Records drawn from a dataset =

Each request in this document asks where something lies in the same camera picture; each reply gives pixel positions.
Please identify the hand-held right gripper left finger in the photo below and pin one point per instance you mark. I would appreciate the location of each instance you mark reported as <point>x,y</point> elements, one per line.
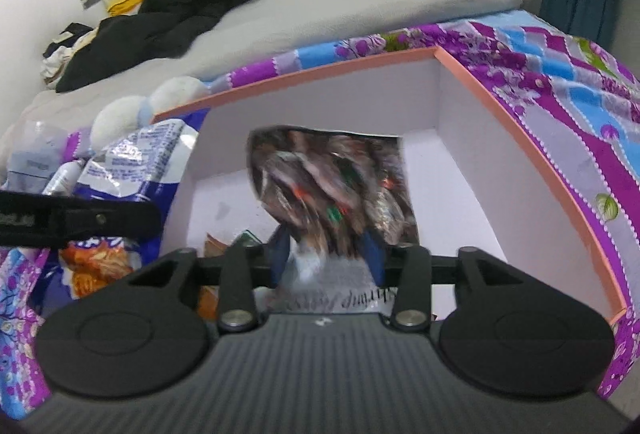
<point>281,259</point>

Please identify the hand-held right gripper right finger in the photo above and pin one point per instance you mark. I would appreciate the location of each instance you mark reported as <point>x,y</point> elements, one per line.
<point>372,258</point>

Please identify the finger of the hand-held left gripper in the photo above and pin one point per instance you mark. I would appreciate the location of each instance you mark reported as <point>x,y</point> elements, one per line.
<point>75,219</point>

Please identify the white label dark snack packet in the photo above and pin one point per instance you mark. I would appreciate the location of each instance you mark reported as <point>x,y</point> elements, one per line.
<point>330,184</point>

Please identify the blue and white snack bag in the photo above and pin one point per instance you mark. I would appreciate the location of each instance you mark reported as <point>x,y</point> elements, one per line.
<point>140,159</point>

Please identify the pink cardboard box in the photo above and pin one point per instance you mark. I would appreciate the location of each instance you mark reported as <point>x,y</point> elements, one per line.
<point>465,174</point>

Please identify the white tube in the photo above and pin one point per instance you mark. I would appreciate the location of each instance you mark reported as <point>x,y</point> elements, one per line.
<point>62,178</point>

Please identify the clear plastic bag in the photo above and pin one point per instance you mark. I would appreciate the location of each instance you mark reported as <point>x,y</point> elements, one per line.
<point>35,156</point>

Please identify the white and blue plush toy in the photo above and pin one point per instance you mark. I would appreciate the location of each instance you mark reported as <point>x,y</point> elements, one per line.
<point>150,106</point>

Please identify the pile of clothes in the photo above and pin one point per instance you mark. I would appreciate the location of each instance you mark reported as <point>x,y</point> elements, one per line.
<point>65,49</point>

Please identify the yellow pillow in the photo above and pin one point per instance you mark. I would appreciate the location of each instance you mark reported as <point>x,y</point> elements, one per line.
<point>125,6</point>

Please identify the black jacket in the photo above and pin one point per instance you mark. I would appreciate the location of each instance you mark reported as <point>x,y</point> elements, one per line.
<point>165,9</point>

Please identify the grey duvet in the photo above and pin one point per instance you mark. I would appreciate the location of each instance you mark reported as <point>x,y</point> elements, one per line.
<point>350,9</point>

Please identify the purple floral bedsheet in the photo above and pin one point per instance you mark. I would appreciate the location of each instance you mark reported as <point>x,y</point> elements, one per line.
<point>550,79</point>

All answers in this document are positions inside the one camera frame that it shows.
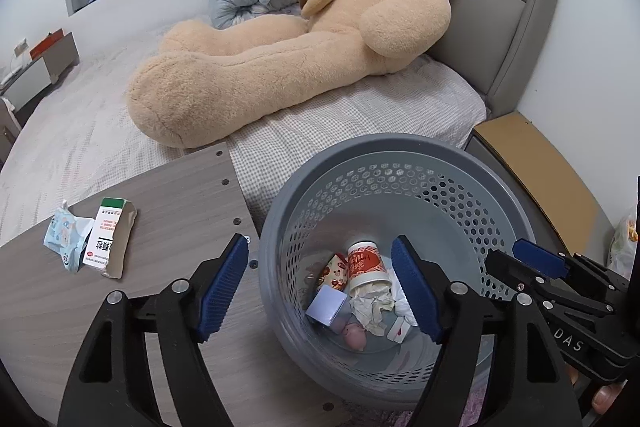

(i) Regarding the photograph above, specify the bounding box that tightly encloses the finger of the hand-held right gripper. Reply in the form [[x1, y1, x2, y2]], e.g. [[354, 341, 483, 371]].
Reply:
[[484, 249, 617, 316], [512, 238, 632, 304]]

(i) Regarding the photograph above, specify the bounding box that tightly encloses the small pale blue box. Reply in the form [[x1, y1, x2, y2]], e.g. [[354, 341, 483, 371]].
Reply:
[[305, 284, 347, 330]]

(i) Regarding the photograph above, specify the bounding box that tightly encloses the beige paper towel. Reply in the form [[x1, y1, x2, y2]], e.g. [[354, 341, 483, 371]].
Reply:
[[350, 282, 397, 336]]

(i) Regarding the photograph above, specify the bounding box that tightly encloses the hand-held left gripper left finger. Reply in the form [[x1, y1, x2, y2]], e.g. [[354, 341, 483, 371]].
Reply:
[[57, 233, 250, 427]]

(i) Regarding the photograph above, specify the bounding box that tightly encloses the white plastic bag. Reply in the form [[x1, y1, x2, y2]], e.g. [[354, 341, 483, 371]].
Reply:
[[607, 216, 640, 280]]

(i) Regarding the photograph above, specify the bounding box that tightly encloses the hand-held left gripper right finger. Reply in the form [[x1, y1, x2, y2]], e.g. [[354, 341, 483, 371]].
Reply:
[[391, 234, 583, 427]]

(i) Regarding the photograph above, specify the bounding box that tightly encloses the giant beige teddy bear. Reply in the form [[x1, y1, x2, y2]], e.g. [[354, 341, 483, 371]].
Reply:
[[125, 0, 476, 150]]

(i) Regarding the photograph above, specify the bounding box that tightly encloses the red box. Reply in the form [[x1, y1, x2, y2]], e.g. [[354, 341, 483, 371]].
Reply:
[[29, 28, 66, 59]]

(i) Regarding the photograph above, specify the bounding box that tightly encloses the bed with checkered sheet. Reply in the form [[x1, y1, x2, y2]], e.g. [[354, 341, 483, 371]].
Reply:
[[0, 0, 488, 248]]

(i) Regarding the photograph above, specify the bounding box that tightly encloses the white packet with red hearts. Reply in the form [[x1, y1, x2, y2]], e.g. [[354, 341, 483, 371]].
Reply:
[[387, 314, 412, 343]]

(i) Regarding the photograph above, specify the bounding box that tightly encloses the pale blue wet wipes packet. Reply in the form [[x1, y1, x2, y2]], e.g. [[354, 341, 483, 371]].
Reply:
[[42, 202, 96, 275]]

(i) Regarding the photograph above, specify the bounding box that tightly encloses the grey perforated plastic basket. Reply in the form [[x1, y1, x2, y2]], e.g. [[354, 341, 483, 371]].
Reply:
[[257, 133, 538, 413]]

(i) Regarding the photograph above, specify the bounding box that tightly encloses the grey padded headboard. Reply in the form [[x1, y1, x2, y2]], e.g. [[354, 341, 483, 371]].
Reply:
[[322, 0, 565, 120]]

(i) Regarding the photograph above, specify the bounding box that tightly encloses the grey-blue folded quilt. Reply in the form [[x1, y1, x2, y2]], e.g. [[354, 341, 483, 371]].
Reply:
[[207, 0, 311, 28]]

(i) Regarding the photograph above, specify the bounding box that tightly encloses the white tissue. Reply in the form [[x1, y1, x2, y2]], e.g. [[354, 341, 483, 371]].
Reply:
[[394, 267, 420, 327]]

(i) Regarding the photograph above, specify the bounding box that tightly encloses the red and white paper cup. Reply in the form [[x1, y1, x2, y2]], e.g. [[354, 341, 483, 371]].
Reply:
[[346, 241, 392, 298]]

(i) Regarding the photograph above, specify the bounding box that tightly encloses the brown cardboard sheet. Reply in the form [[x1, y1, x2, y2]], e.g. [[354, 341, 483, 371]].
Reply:
[[472, 112, 601, 238]]

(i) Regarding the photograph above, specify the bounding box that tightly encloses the white and green medicine box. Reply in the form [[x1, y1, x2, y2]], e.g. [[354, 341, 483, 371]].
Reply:
[[80, 197, 138, 280]]

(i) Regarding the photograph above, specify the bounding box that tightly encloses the small pink wrapper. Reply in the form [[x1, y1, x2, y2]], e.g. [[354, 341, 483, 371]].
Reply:
[[340, 319, 367, 351]]

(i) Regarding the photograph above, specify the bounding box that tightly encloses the white and grey cabinet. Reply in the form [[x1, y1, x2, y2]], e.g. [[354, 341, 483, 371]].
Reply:
[[0, 31, 81, 108]]

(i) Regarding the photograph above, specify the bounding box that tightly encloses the person's right hand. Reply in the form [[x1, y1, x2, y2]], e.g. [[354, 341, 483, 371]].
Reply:
[[567, 364, 630, 427]]

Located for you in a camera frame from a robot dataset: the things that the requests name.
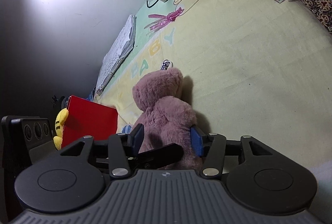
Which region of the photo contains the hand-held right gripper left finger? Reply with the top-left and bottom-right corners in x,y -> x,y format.
60,123 -> 145,179

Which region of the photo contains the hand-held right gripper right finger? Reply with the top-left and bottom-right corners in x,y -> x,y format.
190,125 -> 273,178

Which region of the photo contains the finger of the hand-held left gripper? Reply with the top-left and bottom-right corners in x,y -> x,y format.
128,143 -> 184,170

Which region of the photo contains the yellow tiger plush toy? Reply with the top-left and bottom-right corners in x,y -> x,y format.
53,108 -> 70,150

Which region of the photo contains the pink plush toy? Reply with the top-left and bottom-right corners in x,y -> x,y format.
122,67 -> 205,170

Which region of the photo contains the red cardboard box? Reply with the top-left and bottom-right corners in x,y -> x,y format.
61,95 -> 119,149

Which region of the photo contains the white paper notebook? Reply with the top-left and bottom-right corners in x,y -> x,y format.
95,14 -> 137,92

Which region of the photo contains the cartoon printed bed sheet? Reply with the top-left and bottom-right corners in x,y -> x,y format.
88,0 -> 332,170

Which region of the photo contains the pink ribbon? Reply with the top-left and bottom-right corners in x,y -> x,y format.
148,7 -> 184,31

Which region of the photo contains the metal key ring clasp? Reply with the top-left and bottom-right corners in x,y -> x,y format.
159,59 -> 173,71

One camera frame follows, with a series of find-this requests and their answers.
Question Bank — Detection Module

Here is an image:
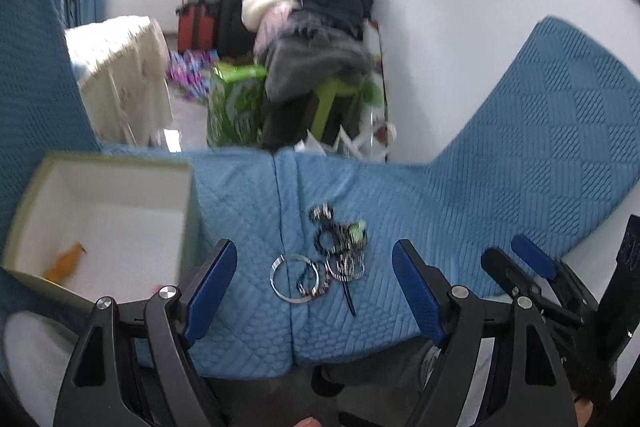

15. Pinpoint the silver bangle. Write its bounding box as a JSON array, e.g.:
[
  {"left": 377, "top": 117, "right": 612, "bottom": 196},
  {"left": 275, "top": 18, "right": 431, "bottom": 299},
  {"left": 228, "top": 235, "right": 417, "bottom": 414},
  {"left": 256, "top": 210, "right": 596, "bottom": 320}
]
[{"left": 270, "top": 254, "right": 321, "bottom": 306}]

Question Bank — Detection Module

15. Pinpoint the pile of colourful packets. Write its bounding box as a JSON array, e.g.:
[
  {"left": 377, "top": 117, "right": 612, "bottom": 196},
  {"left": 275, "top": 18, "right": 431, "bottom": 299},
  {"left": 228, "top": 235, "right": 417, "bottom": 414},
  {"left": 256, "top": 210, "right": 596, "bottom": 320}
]
[{"left": 167, "top": 49, "right": 219, "bottom": 106}]

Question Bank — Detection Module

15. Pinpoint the cream cloth covered table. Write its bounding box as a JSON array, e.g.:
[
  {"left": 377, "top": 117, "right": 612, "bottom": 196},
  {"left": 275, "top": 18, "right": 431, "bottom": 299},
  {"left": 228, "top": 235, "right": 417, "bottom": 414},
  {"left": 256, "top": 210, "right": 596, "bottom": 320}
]
[{"left": 65, "top": 16, "right": 174, "bottom": 146}]

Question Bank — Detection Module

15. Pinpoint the blue quilted sofa cover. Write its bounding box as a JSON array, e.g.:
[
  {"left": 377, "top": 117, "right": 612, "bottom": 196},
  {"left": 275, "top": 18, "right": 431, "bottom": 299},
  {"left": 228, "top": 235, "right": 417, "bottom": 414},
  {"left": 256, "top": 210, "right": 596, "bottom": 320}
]
[{"left": 0, "top": 0, "right": 640, "bottom": 380}]

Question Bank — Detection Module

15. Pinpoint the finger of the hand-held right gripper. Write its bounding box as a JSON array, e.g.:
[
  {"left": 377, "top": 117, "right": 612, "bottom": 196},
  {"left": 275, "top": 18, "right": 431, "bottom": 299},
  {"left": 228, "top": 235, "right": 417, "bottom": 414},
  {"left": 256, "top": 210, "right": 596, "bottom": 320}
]
[
  {"left": 511, "top": 234, "right": 599, "bottom": 310},
  {"left": 480, "top": 248, "right": 585, "bottom": 327}
]

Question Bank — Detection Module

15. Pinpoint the white paper bag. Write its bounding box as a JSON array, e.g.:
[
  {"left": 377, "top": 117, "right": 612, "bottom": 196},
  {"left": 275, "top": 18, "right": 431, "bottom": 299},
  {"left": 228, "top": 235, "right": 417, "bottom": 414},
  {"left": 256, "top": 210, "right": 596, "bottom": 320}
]
[{"left": 294, "top": 109, "right": 397, "bottom": 164}]

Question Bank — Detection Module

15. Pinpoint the silver ball chain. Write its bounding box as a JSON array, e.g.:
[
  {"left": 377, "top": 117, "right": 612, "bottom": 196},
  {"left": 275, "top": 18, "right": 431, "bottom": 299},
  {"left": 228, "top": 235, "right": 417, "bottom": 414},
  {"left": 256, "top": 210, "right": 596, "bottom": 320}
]
[{"left": 326, "top": 251, "right": 367, "bottom": 282}]

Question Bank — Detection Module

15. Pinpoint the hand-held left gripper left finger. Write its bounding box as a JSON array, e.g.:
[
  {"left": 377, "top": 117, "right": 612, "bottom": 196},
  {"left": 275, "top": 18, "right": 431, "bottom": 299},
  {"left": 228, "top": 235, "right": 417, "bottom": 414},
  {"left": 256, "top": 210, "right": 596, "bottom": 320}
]
[{"left": 52, "top": 238, "right": 238, "bottom": 427}]

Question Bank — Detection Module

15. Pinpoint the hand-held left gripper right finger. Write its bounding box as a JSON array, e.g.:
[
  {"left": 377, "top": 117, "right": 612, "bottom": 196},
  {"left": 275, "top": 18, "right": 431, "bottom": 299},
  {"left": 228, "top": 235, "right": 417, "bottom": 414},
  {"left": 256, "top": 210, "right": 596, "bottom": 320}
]
[{"left": 391, "top": 238, "right": 576, "bottom": 427}]

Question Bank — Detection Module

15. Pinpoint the orange hair clip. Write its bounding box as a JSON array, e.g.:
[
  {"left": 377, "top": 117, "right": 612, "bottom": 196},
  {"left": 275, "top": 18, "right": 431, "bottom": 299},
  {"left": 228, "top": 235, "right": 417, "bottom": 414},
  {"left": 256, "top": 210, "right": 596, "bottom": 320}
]
[{"left": 44, "top": 242, "right": 88, "bottom": 283}]

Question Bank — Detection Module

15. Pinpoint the grey fleece cloth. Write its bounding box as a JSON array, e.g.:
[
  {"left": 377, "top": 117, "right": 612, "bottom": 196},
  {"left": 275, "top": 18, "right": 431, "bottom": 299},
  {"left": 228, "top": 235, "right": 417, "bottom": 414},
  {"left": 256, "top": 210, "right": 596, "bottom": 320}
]
[{"left": 264, "top": 29, "right": 375, "bottom": 102}]

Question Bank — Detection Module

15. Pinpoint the black flower hair stick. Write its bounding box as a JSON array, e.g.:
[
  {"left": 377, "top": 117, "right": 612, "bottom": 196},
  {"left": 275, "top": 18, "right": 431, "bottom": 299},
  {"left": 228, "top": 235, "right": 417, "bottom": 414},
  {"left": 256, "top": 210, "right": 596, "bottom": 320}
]
[{"left": 310, "top": 205, "right": 357, "bottom": 318}]

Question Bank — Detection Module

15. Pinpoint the dark beaded bracelet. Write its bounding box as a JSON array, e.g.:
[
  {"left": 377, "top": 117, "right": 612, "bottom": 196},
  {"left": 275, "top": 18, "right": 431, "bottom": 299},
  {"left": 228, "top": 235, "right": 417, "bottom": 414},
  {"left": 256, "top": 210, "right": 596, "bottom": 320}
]
[{"left": 295, "top": 266, "right": 334, "bottom": 299}]

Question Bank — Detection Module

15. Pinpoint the green white cardboard box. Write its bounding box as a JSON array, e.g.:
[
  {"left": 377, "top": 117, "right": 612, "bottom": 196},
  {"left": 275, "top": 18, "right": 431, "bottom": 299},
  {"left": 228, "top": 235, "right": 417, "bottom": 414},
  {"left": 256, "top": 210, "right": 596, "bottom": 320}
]
[{"left": 0, "top": 151, "right": 201, "bottom": 313}]

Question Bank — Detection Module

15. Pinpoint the red suitcase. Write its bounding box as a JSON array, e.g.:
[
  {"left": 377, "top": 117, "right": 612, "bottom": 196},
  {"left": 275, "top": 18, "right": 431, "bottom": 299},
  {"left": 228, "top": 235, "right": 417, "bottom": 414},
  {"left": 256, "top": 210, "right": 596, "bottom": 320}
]
[{"left": 176, "top": 3, "right": 221, "bottom": 54}]

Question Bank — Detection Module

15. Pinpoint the green plastic stool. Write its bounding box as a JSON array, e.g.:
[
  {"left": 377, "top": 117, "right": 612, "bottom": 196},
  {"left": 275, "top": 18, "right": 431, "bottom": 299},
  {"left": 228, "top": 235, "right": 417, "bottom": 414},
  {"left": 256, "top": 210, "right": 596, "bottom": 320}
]
[{"left": 309, "top": 77, "right": 373, "bottom": 144}]

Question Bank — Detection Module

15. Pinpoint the green printed bag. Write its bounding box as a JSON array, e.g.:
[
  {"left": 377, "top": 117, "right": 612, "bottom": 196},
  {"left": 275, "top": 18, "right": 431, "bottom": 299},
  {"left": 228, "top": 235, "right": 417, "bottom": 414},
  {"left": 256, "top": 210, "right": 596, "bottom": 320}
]
[{"left": 207, "top": 63, "right": 269, "bottom": 148}]

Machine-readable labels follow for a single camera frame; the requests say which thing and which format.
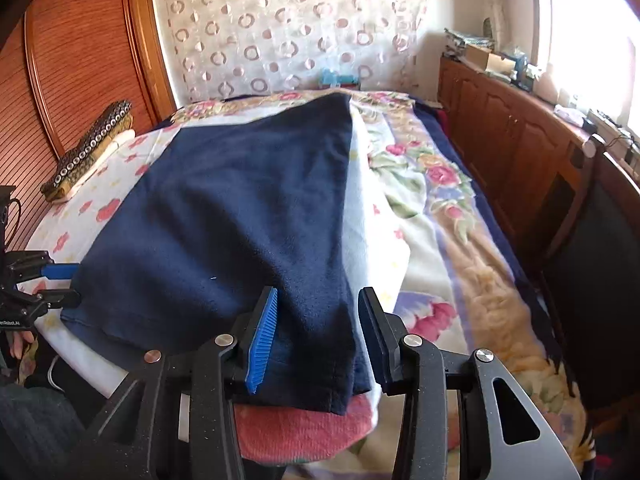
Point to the wooden wardrobe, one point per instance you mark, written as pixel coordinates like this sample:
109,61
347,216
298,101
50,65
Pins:
75,60

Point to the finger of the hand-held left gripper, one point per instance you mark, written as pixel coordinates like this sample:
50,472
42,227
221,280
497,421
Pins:
62,299
60,271

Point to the stack of papers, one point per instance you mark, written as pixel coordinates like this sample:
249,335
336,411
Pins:
460,37

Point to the person's left hand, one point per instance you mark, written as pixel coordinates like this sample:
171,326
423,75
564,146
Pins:
22,344

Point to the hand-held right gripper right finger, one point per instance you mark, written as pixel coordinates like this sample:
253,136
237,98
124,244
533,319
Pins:
372,345

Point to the floral blanket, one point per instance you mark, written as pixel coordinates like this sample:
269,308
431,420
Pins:
475,285

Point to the circle-patterned curtain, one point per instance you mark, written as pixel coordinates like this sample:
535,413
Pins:
275,25

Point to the pink towel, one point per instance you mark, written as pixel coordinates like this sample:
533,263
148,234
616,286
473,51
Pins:
300,430

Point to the wooden sideboard cabinet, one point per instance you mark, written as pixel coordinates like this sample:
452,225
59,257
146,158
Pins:
500,125

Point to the folded patterned cloth stack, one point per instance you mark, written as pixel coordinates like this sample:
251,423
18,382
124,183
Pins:
90,145

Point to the navy t-shirt with orange print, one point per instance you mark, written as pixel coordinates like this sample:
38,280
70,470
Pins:
225,200

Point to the blue toy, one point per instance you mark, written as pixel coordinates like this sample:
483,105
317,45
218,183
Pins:
332,79

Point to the dark chair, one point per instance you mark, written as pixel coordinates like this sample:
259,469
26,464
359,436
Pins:
600,270

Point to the cardboard box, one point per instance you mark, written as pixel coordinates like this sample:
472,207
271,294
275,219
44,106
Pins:
480,55

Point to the white packet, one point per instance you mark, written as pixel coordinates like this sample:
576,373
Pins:
567,112

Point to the person's leg in dark trousers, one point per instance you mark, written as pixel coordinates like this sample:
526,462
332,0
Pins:
35,435

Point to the white flowered cloth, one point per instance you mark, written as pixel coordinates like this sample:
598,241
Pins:
100,195

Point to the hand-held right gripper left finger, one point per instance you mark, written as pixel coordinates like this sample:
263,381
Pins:
260,340

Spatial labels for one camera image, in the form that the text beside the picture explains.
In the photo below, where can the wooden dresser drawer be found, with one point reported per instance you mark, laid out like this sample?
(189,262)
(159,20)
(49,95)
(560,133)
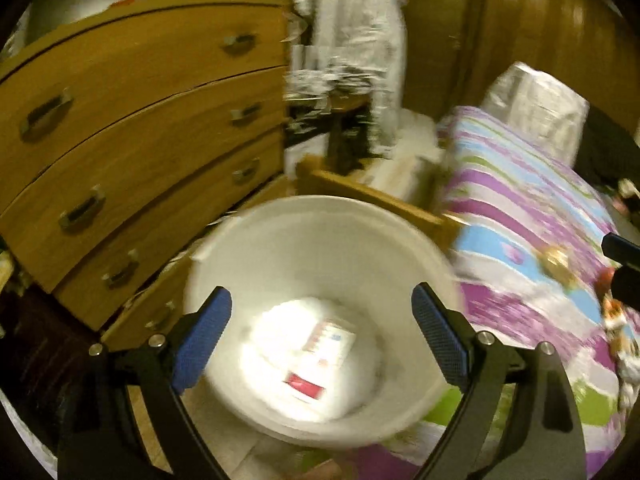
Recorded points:
(185,230)
(160,160)
(150,300)
(140,80)

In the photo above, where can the wooden dresser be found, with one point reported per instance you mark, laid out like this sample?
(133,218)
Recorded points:
(150,110)

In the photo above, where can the gold crumpled wrapper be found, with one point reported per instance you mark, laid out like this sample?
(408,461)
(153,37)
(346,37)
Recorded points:
(556,261)

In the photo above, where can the white plastic bucket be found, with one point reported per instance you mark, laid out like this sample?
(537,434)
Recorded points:
(310,250)

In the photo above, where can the purple striped printed blanket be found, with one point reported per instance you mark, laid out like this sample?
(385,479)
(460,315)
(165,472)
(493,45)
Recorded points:
(510,200)

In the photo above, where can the silver crinkled bag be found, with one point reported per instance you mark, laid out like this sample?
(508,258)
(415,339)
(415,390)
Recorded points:
(535,105)

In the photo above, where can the orange and white wrapper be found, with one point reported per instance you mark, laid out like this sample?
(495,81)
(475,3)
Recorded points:
(614,310)

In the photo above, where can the white packet with red print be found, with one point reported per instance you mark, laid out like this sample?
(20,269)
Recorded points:
(330,341)

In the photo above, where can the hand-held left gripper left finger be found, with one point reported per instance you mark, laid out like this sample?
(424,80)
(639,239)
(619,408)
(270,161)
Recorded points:
(202,340)

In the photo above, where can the grey striped cloth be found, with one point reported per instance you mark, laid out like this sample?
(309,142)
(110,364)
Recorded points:
(355,15)

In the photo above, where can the wooden bed frame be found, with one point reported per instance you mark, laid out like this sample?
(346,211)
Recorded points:
(380,197)

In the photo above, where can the wooden panelled door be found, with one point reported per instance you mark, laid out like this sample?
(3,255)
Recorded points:
(525,15)

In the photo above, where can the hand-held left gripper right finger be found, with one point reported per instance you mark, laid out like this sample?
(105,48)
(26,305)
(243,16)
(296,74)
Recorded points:
(437,332)

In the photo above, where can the dark wooden cabinet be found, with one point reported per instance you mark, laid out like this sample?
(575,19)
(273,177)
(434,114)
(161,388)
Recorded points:
(40,360)

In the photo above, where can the round wooden stool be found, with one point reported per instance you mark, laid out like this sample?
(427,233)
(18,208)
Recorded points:
(345,110)

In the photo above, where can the white antenna router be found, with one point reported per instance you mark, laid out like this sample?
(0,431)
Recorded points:
(330,77)

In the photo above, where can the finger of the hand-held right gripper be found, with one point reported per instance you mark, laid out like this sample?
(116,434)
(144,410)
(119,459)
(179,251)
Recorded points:
(622,250)
(627,287)

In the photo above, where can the red and white wrapper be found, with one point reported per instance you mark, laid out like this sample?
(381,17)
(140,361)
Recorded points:
(304,386)

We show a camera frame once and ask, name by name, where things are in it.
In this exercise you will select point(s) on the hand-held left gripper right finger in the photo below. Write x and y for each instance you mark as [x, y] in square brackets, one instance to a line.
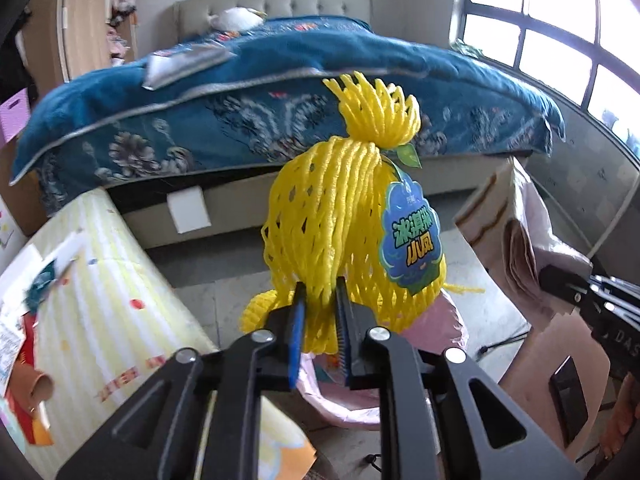
[342, 332]

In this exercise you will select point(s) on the pink hanging clothes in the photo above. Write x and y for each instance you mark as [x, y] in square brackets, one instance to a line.
[121, 0]

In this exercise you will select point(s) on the beige upholstered bed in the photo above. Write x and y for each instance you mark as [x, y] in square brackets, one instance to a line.
[240, 210]

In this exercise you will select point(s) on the brown cardboard box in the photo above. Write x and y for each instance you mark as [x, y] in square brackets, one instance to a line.
[530, 375]

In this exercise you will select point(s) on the red paper packaging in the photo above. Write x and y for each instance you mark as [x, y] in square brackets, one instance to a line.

Assignment =
Copy every line of the records above that contains "patterned".

Final answer =
Point to the circle-patterned curtain, one point per instance you mark, written as pixel coordinates like this sample:
Point to the folded patterned cloth stack, one point per instance you mark, written as pixel coordinates like this sample:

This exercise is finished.